Greedy Algorithms: Concepts and Applications

Greedy algorithms are a class of algorithms that make the locally optimal choice at each step with the hope of finding the global optimum. They are often used for optimization problems where a sequence of choices leads to an optimal solution.


How Greedy Algorithms Work

A greedy algorithm follows this simple strategy:

  1. Make the best choice at the current step.
  2. Move to the next step without revisiting previous decisions.
  3. Repeat until the problem is solved.

Characteristics of Greedy Algorithms

  • Greedy Choice Property: A global optimum can be arrived at by choosing the local optimum.
  • Optimal Substructure: A problem has an optimal substructure if an optimal solution can be built from optimal solutions of its subproblems.
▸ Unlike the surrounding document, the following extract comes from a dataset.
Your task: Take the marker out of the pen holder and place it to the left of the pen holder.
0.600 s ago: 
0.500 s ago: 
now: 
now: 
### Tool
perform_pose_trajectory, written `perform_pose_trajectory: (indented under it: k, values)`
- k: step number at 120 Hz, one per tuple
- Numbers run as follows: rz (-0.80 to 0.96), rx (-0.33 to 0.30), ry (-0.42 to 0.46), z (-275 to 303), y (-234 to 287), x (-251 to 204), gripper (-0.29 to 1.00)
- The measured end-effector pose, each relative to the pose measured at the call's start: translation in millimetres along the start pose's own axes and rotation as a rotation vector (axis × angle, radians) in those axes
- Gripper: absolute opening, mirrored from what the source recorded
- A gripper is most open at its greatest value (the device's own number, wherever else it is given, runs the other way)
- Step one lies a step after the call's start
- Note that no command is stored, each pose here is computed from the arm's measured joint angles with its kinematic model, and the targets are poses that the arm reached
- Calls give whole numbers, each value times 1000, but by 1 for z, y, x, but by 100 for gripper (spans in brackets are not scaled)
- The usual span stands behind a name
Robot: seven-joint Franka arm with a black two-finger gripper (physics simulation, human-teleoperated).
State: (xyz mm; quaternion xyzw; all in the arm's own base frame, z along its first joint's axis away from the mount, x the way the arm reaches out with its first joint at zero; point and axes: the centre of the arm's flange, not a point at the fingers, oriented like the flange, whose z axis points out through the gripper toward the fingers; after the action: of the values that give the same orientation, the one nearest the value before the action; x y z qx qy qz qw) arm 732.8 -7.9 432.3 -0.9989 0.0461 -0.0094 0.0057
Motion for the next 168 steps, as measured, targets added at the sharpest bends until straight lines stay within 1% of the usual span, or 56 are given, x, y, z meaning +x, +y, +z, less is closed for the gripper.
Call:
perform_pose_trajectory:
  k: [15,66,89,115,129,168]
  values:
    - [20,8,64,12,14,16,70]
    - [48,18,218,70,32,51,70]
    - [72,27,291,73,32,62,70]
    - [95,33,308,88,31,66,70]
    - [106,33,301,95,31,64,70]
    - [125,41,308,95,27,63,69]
Not all problems have these properties. If they do, a greedy algorithm can be very efficient.


Example: Activity Selection

Given n activities with start and end times, select the maximum number of activities that don't overlap.

import java.util.*;

class Activity {
  int start, end;

  Activity(int start, int end) {
    this.start = start;
    this.end = end;
  }
}

public class GreedyActivitySelector {
  public static void main(String[] args) {
    List<Activity> activities = List.of(
      new Activity(1, 3),
      new Activity(2, 5),
      new Activity(4, 7),
      new Activity(6, 9)
    );

    activities.sort(Comparator.comparingInt(a -> a.end));

    int lastEnd = 0;
    for (Activity a : activities) {
      if (a.start >= lastEnd) {
        System.out.println("Selected: " + a.start + "-" + a.end);
        lastEnd = a.end;
      }
    }
  }
}

This is a classic example of greedy algorithm success.
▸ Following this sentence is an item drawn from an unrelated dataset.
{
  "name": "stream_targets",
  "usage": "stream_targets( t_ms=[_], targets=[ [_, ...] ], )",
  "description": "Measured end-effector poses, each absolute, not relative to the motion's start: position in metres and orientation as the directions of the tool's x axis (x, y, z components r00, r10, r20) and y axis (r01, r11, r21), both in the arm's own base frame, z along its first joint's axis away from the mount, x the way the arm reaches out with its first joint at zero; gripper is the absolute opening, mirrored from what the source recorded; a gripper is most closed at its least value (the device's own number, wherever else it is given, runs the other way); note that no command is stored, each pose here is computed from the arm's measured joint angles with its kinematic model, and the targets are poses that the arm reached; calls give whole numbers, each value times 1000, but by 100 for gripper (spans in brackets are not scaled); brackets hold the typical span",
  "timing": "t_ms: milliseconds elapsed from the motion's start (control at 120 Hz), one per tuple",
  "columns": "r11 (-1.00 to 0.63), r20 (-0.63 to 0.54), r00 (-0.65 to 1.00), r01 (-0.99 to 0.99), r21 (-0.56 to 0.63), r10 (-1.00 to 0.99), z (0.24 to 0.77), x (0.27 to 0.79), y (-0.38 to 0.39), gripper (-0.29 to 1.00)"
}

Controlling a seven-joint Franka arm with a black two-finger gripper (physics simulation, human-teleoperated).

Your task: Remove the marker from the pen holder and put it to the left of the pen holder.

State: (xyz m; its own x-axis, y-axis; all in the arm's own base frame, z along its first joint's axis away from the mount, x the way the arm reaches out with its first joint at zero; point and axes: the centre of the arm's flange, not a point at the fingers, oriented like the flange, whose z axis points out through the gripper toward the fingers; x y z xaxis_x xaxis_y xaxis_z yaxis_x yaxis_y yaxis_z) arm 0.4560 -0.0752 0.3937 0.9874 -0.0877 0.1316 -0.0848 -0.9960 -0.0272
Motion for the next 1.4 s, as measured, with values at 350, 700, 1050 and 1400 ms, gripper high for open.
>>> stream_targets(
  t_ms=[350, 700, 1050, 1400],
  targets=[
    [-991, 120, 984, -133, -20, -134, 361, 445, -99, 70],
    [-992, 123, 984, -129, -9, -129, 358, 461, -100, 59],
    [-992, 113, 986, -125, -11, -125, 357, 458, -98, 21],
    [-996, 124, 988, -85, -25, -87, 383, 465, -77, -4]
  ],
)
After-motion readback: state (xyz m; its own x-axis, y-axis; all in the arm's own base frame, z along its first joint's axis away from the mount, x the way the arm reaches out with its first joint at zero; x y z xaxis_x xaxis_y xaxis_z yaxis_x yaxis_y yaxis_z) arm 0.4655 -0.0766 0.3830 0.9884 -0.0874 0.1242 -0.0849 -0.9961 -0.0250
Common Greedy Algorithm Problems

  • Activity Selection Problem
  • Fractional Knapsack Problem
  • Huffman Encoding
  • Prim’s and Kruskal’s algorithms (Minimum Spanning Tree)
  • Dijkstra’s algorithm (Shortest Path)

When Greedy Fails

Greedy algorithms do not always produce the optimal solution. The 0/1 Knapsack Problem is one such case, where dynamic programming gives the correct answer, but greedy fails.


Greedy algorithms offer simple, intuitive solutions with great performance for many problems. Understanding their limitations and identifying problems that fit their structure is key to using them effectively.